* **TASK DESCRIPTION**
Within the data that follows, how many lines carry the string "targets"? Give the number alone.

+++ GIVEN MATERIAL

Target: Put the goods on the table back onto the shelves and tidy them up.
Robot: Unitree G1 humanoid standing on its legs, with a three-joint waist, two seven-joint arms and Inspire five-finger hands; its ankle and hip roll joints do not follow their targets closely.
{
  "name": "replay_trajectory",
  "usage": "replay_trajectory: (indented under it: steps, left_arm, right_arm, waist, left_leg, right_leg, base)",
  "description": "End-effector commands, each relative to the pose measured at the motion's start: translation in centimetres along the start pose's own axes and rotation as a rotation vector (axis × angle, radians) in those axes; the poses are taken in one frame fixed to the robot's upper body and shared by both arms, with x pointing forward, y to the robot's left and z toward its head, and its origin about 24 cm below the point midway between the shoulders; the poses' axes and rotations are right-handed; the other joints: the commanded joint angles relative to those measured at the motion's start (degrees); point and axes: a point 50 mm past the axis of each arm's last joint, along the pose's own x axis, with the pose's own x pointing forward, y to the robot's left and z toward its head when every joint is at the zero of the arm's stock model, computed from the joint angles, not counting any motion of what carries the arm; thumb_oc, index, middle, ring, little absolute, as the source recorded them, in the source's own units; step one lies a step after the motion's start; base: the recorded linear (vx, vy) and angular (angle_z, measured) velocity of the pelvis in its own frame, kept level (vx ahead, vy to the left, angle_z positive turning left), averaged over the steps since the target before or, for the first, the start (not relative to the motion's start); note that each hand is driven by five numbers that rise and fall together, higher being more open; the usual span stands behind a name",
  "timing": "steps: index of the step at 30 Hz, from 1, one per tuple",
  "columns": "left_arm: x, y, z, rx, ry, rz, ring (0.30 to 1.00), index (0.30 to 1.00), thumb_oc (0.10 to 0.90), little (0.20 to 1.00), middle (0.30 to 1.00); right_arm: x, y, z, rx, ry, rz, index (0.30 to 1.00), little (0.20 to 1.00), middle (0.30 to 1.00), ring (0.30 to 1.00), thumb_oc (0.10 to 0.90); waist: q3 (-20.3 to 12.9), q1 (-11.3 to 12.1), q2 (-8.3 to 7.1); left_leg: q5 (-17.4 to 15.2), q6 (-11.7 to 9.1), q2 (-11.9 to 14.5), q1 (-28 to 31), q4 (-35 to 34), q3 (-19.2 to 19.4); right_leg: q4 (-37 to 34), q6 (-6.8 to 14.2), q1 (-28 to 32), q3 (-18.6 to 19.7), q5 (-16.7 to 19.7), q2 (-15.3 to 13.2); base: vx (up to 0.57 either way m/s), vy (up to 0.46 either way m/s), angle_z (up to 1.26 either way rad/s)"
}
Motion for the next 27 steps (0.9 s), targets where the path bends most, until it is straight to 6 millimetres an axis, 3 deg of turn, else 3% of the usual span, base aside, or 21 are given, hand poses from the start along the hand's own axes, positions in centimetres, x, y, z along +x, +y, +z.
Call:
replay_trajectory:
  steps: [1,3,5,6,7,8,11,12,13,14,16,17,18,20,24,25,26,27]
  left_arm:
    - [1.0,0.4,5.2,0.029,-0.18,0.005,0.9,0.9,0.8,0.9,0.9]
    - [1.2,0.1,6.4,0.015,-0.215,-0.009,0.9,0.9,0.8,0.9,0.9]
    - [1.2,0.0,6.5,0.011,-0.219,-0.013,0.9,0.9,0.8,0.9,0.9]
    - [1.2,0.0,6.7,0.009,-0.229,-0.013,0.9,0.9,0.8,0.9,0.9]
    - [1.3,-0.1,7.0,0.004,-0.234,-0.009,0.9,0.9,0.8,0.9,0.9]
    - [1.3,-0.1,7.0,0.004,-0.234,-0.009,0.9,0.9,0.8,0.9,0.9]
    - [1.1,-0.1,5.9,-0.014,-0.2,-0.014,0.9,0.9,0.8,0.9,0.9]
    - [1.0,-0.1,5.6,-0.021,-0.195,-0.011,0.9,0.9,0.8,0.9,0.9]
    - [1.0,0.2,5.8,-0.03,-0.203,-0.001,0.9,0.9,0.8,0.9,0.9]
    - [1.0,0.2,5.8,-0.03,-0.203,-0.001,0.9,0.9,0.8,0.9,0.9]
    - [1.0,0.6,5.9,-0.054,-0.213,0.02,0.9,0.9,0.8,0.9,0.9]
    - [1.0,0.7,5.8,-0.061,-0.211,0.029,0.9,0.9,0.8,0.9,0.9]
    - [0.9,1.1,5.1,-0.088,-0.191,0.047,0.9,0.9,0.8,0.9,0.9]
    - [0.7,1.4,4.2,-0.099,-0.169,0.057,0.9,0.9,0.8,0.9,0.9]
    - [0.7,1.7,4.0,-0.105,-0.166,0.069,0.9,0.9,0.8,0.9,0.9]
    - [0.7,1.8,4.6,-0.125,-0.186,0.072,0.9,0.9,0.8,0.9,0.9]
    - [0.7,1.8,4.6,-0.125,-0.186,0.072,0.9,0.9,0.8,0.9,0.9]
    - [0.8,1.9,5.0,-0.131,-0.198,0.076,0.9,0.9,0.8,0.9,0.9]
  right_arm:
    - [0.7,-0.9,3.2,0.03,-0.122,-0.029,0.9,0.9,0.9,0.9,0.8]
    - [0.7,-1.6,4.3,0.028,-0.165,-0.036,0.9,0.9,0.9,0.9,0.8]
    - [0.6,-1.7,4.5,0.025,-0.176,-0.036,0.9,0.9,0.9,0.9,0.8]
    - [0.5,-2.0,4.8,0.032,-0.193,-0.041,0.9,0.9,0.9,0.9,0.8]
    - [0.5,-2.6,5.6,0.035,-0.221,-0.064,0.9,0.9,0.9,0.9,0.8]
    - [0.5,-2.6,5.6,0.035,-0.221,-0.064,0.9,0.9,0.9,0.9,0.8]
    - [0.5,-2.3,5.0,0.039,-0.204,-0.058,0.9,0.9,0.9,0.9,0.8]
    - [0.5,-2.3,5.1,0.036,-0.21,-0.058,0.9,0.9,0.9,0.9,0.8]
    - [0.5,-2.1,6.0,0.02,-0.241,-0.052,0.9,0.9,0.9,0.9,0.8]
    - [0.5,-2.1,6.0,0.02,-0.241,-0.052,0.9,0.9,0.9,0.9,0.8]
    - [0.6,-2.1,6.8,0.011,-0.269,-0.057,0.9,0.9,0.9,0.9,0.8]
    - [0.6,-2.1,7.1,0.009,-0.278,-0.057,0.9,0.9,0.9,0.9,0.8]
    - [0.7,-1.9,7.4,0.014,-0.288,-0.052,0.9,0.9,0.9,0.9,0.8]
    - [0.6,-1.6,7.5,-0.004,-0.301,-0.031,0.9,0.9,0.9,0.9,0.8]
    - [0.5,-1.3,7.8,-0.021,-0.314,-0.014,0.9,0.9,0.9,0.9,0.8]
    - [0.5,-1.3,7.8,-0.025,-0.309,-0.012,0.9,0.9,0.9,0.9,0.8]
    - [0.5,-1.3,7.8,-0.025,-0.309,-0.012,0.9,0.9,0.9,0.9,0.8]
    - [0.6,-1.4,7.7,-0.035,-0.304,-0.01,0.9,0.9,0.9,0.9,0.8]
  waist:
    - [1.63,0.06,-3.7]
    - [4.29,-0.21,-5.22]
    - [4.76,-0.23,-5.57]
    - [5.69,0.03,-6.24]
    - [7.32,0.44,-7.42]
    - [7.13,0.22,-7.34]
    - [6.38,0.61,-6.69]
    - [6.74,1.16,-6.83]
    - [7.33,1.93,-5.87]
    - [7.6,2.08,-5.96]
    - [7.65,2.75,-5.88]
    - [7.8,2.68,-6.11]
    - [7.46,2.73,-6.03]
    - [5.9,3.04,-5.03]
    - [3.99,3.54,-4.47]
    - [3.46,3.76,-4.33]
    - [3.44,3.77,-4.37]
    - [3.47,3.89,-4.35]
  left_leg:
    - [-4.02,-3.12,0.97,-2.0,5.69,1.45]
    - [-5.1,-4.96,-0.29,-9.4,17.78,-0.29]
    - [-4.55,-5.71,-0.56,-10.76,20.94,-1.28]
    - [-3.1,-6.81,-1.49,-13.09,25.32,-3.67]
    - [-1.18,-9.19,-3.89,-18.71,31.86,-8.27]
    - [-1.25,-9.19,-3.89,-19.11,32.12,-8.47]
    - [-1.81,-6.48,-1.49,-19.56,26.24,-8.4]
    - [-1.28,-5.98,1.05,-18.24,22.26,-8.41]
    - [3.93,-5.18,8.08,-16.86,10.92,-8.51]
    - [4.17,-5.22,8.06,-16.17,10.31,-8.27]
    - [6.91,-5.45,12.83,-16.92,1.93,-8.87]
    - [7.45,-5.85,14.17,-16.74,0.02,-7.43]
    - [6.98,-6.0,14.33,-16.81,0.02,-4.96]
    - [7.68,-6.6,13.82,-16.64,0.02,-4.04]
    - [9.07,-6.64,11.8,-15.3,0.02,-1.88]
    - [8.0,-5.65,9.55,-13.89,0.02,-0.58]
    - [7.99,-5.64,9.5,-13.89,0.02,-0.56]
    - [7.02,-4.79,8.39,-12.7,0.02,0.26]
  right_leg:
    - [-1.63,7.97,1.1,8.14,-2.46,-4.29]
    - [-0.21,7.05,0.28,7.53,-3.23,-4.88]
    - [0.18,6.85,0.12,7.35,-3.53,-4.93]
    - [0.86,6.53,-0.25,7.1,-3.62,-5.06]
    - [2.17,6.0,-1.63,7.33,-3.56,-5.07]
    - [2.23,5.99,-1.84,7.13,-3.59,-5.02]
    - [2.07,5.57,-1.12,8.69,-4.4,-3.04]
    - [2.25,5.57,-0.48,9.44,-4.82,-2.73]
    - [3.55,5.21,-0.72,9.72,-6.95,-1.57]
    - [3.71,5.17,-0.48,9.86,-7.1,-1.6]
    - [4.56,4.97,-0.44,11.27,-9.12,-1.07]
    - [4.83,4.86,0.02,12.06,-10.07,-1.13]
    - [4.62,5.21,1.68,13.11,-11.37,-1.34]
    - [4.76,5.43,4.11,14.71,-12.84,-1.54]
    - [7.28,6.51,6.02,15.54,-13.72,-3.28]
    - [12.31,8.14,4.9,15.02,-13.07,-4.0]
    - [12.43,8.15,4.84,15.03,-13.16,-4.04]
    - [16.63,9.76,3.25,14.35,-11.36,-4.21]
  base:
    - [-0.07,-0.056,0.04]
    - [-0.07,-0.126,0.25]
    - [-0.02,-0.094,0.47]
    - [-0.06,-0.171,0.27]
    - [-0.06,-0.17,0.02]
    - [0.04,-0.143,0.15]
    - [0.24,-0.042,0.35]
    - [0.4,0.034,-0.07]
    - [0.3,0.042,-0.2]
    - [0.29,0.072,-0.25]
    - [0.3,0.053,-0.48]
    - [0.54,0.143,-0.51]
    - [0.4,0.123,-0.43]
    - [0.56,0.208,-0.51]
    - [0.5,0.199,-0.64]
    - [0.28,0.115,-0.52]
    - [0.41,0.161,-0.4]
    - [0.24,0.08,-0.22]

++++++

* **EXERCISE OUTPUT**
2